In response to earlier emergency orders, the New York Civil Liberties Union (NYCLU) — a nonprofit organization that defends civil rights and liberties through lobbying and legal action — announced legal action against Rockland and Orange counties, whose declarations mirror Broome’s. In a press release, Amy Belsher, the director of immigrants’ rights litigation at the NYCLU, accused the county governments of violating migrants’ human rights.

“Migrants have every right to travel and reside anywhere in New York [state], free of xenophobic harassment and discrimination,” Belsher said. “People are not political pawns — both counties should welcome migrants into their communities, not unlawfully bar them from seeking refuge.”

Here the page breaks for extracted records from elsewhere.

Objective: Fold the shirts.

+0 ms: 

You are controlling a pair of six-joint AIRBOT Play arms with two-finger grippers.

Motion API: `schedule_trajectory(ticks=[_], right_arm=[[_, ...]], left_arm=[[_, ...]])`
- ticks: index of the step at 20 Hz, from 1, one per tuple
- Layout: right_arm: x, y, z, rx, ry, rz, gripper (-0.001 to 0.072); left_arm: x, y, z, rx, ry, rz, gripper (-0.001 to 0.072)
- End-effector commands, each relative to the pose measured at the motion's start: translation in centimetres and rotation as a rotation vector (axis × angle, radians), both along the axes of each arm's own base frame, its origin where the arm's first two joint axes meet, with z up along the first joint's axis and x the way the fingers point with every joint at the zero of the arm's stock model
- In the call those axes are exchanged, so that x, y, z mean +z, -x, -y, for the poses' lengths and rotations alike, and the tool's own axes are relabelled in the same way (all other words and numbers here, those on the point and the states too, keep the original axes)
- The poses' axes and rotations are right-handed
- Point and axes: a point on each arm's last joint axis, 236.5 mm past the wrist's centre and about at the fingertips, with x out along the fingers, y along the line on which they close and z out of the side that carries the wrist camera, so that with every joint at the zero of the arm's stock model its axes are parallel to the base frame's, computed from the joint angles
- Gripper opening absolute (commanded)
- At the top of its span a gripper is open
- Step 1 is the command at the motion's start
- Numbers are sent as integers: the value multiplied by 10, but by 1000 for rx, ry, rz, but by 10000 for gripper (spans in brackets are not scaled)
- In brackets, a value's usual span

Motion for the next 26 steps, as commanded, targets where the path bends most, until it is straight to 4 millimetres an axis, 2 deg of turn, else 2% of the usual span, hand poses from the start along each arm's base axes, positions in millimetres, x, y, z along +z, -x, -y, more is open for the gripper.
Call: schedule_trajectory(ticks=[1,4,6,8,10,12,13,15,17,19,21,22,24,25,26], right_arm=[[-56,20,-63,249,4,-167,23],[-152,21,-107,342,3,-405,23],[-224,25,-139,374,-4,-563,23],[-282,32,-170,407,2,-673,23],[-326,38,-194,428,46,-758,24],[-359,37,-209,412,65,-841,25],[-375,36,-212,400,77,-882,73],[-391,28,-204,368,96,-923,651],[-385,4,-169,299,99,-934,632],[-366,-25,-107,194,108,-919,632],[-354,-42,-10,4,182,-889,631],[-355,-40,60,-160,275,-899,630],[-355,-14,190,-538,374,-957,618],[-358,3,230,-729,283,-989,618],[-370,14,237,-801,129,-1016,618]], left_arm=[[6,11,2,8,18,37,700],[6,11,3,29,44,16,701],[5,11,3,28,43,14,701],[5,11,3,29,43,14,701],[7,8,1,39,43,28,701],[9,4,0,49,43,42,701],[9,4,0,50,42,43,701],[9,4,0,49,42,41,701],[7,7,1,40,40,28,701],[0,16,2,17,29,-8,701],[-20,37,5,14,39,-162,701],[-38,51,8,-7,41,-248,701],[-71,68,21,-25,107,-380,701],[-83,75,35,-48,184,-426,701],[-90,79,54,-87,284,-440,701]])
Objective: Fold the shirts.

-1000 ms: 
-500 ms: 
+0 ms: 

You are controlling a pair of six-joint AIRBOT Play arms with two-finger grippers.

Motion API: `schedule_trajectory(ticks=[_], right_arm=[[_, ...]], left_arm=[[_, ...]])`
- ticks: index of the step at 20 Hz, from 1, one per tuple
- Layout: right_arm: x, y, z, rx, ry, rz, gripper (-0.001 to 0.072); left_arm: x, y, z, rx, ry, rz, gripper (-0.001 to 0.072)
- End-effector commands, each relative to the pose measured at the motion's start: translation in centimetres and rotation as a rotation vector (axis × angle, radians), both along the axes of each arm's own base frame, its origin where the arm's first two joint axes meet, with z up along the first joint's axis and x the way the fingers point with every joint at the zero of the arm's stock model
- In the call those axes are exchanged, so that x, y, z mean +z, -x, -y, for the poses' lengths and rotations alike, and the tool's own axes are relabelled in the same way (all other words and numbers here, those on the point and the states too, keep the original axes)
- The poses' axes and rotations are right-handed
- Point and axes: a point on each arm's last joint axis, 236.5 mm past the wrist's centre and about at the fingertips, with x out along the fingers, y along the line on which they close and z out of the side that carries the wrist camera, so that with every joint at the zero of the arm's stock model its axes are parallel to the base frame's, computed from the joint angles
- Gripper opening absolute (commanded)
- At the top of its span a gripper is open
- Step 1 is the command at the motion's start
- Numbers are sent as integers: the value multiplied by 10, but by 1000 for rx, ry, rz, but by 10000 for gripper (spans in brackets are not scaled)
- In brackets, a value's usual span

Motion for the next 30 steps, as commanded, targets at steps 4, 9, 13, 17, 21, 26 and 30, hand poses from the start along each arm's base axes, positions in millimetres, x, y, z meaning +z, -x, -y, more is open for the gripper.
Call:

Despite the response, Garnar said that he sought to remove politics from his decision, focusing solely on the availability of resources and alleged lack of organization and communication from New York City. Under the order, licenses for migrant lodging will only be approved by the director of the Broome County Health Department if a foreign municipality is willing to assume responsibility for all associated costs, among other conditions.

Atticus Fauci, the president of Binghamton University’s College Democrats and a freshman majoring in economics, contextualized his views on the emergency declaration within the lack of a system established to support migrant communities.

“Although it is discouraging to hear about [Garner’s] ‘state of emergency,’ it is understandable coming from the fact that Broome County simply cannot accommodate the needs of these refugees,” Fauci wrote in an email. “For the sake of the refugees, we shouldn’t be dragging these families up here with no strategy [or] plan to properly accommodate them.”